I use Vite nowadays. I set it up to run a dev server on port 3000, which serves all my static assets. If a request get a 404/a frontend asset is not found, Vite will instead proxy the request to port 8080, where my Java app runs.

It's a bit more inconvenient to run two processes (the vite server + your actual app) during development, but it has some good productivity gains. For example you get HMR/Hot Module Replacement. And it's not tied to a particular IDE, you can use Eclipse, IDEA, VS Code, Notepad, you name it.

Another upside is that Vite is much, much faster than babel. We're not talking 20-30 % faster, we're talking 10-20 times faster. It's based on esbuild (written in Golang) and/or SWC (written in Rust). Babel is implemented in JavaScript, which (even with the optimizations of JS engines like V8, limits how fast it can go. I'm sure by the end of 2023, we will have something Rust-based that is even faster than Vite. Until then, give it a try!

garretwilson commented 1 year ago

I'm just now getting ready to publish a blog post on integrating your Frontend Maven Plugin using Babel for transpiling JSX in e.g. Spring Boot. I saw that other platforms were using Babel. You're saying Vite does JSX transpiling without using Babel? Can I call it from my Maven build? Is there any documentation on this?

garretwilson commented 1 year ago

I went ahead and published the blog post I was working on. It discussed in-depth how to use your Frontend Maven Plugin to integrate Babel transparently into a Maven build.

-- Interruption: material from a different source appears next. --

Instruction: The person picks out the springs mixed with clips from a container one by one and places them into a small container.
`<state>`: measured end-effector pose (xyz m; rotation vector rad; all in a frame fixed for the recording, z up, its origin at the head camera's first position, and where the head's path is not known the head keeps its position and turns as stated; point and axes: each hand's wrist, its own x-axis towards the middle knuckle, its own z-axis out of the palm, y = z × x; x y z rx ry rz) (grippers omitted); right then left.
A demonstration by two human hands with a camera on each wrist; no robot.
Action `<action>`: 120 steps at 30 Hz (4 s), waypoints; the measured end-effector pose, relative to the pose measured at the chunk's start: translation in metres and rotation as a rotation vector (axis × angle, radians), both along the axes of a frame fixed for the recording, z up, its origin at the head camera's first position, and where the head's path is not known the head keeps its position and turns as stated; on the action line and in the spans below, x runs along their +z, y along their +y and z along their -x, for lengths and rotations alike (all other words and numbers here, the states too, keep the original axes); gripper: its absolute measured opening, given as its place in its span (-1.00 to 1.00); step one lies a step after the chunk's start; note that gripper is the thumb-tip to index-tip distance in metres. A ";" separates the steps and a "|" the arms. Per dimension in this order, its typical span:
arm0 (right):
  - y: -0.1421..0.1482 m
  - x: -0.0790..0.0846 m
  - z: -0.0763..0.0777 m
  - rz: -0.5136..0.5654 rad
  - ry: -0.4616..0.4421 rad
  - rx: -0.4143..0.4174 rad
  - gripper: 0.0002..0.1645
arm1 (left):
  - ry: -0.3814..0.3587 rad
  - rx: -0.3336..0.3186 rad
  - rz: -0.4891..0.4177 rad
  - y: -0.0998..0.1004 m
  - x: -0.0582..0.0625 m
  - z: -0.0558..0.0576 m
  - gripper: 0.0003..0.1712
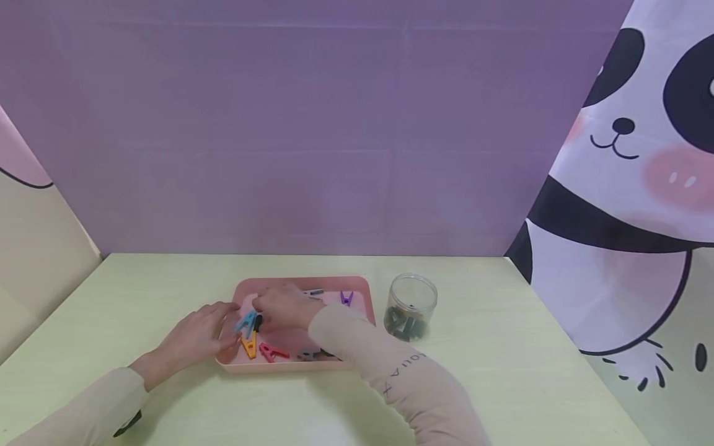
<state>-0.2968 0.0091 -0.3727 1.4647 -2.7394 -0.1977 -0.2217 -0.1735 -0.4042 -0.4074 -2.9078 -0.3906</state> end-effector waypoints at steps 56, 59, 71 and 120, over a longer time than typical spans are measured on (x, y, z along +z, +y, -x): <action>0.013 0.013 -0.003 -0.084 0.094 -0.023 -0.67 | 0.027 -0.010 0.001 0.000 -0.001 0.001 -0.34; 0.018 0.017 -0.006 -0.088 0.091 -0.022 -0.64 | 0.026 -0.007 0.000 0.000 -0.002 0.002 -0.35; 0.045 0.020 -0.019 -0.123 0.179 0.021 -0.64 | 0.023 -0.007 -0.009 -0.001 -0.002 0.002 -0.35; 0.203 0.061 -0.029 0.288 0.095 -0.260 -0.65 | 0.019 -0.011 -0.022 0.000 -0.002 0.002 -0.34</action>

No-Fuss React and JSX with Spring Boot

… You can invoke mvn clean package exactly the same as you did before you added React to the project. The only difference from a normal Maven Spring Boot development setup is that, for live re-transpilation during development, you'll need the added step of running Babel CLI in --watch mode in a separate terminal window when running the application in the IDE.

I'll have to learn more about Vite. I'll be curious to know if it can be integrated into a Maven build as cleanly as this.

Thanks again for a really great and useful plugin.